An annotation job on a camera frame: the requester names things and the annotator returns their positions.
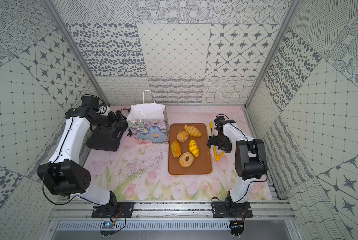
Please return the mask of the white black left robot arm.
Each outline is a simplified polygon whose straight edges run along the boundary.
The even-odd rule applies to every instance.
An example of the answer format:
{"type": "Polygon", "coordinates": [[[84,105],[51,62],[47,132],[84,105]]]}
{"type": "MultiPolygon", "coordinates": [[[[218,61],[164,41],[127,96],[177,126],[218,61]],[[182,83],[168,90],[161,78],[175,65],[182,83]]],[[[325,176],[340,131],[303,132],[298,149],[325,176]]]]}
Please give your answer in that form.
{"type": "Polygon", "coordinates": [[[99,114],[97,110],[78,107],[66,112],[66,126],[57,149],[47,164],[38,167],[37,174],[42,180],[42,188],[52,195],[81,198],[92,204],[116,208],[115,194],[95,184],[90,172],[80,165],[80,150],[87,131],[95,127],[87,147],[117,151],[128,123],[120,111],[99,114]]]}

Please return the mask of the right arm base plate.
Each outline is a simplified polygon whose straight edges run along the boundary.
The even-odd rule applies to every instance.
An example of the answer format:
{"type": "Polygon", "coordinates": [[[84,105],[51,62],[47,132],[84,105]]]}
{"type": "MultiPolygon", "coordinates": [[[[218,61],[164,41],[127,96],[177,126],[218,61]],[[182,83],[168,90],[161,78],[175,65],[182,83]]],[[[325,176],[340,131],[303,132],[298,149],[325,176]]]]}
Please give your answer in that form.
{"type": "Polygon", "coordinates": [[[214,218],[252,218],[252,208],[249,202],[244,203],[225,203],[212,201],[212,212],[214,218]]]}

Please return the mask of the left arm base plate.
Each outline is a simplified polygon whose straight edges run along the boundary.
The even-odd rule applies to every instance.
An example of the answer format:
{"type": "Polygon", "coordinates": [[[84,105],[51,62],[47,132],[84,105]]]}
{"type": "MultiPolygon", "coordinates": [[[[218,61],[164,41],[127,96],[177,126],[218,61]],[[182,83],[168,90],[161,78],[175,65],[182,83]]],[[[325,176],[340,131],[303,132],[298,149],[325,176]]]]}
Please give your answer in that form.
{"type": "Polygon", "coordinates": [[[117,205],[111,206],[94,206],[91,217],[94,219],[101,218],[131,218],[134,210],[135,202],[118,202],[117,205]]]}

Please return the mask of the oval green-topped bread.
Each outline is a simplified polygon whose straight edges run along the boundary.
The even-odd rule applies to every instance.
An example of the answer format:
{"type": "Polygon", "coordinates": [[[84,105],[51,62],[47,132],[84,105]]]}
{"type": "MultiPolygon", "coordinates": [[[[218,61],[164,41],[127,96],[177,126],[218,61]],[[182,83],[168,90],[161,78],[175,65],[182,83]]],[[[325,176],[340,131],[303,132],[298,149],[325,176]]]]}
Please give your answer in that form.
{"type": "Polygon", "coordinates": [[[181,146],[177,140],[174,140],[171,143],[171,152],[172,152],[172,155],[174,158],[179,158],[181,156],[182,149],[181,149],[181,146]]]}

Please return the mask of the round bun bread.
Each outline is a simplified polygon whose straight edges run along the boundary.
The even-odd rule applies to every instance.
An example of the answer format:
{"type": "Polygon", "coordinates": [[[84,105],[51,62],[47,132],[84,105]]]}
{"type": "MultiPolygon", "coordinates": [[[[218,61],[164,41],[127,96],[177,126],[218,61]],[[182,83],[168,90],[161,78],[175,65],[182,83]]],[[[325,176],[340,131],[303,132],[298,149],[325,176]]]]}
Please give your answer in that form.
{"type": "Polygon", "coordinates": [[[189,134],[186,131],[179,131],[176,137],[178,142],[183,143],[189,138],[189,134]]]}

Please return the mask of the striped croissant bread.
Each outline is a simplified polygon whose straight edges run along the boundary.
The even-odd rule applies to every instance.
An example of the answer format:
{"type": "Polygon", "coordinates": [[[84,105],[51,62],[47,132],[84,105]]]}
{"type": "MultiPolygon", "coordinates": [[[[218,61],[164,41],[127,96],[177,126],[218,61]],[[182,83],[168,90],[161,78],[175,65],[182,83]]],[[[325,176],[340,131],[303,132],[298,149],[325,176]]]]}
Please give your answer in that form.
{"type": "Polygon", "coordinates": [[[191,137],[199,138],[203,135],[195,126],[184,125],[184,129],[191,137]]]}

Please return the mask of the yellow striped long bread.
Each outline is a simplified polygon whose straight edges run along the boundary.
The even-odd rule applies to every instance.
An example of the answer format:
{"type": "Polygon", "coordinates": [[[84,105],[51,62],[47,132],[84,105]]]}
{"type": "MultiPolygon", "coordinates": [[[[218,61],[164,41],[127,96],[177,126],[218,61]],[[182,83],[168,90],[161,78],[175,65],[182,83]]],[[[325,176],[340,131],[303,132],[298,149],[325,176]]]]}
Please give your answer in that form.
{"type": "Polygon", "coordinates": [[[194,157],[198,157],[200,155],[200,150],[199,150],[198,144],[195,140],[190,140],[189,150],[194,157]]]}

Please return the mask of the floral paper gift bag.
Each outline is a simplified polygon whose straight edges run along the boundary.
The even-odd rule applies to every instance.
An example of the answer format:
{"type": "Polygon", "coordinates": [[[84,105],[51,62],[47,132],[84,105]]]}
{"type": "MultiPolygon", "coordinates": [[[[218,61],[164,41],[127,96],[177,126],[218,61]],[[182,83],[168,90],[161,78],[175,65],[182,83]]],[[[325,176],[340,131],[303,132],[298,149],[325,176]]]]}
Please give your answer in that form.
{"type": "Polygon", "coordinates": [[[153,102],[147,103],[142,99],[141,104],[131,106],[127,116],[129,129],[139,144],[166,144],[169,141],[166,106],[158,104],[150,90],[143,91],[143,97],[146,92],[151,94],[153,102]]]}

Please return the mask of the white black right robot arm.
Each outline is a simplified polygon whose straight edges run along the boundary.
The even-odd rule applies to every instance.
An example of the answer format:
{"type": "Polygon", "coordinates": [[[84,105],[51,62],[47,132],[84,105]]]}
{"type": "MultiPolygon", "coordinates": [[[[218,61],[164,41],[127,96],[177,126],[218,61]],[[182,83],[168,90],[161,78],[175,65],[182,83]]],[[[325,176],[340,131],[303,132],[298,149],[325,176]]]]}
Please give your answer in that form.
{"type": "Polygon", "coordinates": [[[262,182],[262,176],[267,175],[264,141],[245,134],[234,120],[224,114],[217,115],[214,123],[218,134],[209,137],[207,146],[225,154],[235,154],[234,166],[239,178],[229,191],[228,199],[233,204],[242,204],[248,201],[253,185],[262,182]]]}

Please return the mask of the yellow steel food tongs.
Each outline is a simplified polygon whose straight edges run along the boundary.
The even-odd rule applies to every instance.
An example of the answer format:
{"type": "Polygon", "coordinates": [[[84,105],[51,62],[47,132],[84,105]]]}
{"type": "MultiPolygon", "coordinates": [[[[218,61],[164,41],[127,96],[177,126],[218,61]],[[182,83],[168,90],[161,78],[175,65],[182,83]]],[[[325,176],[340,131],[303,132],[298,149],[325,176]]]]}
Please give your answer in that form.
{"type": "MultiPolygon", "coordinates": [[[[212,134],[213,133],[213,123],[212,122],[210,122],[210,131],[212,134]]],[[[213,151],[214,151],[214,158],[215,158],[216,162],[218,162],[225,153],[224,151],[222,151],[222,152],[220,152],[220,154],[218,154],[216,146],[213,146],[213,151]]]]}

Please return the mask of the ring donut bread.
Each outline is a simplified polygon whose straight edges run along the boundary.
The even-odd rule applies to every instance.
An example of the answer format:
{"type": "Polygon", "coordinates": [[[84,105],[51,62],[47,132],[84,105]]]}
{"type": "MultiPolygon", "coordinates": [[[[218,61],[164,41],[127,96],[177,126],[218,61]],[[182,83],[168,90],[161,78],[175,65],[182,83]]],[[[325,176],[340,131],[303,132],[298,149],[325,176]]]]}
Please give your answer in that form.
{"type": "Polygon", "coordinates": [[[193,156],[192,153],[185,152],[185,153],[181,154],[181,156],[179,157],[179,163],[180,163],[181,167],[188,168],[193,164],[194,158],[195,157],[193,156]]]}

^^^^

■ Work request ■
Using the entries above, return each line that includes the word "black".

■ Your solution ■
Please return the mask of the white black left robot arm.
Please return the mask of the white black right robot arm.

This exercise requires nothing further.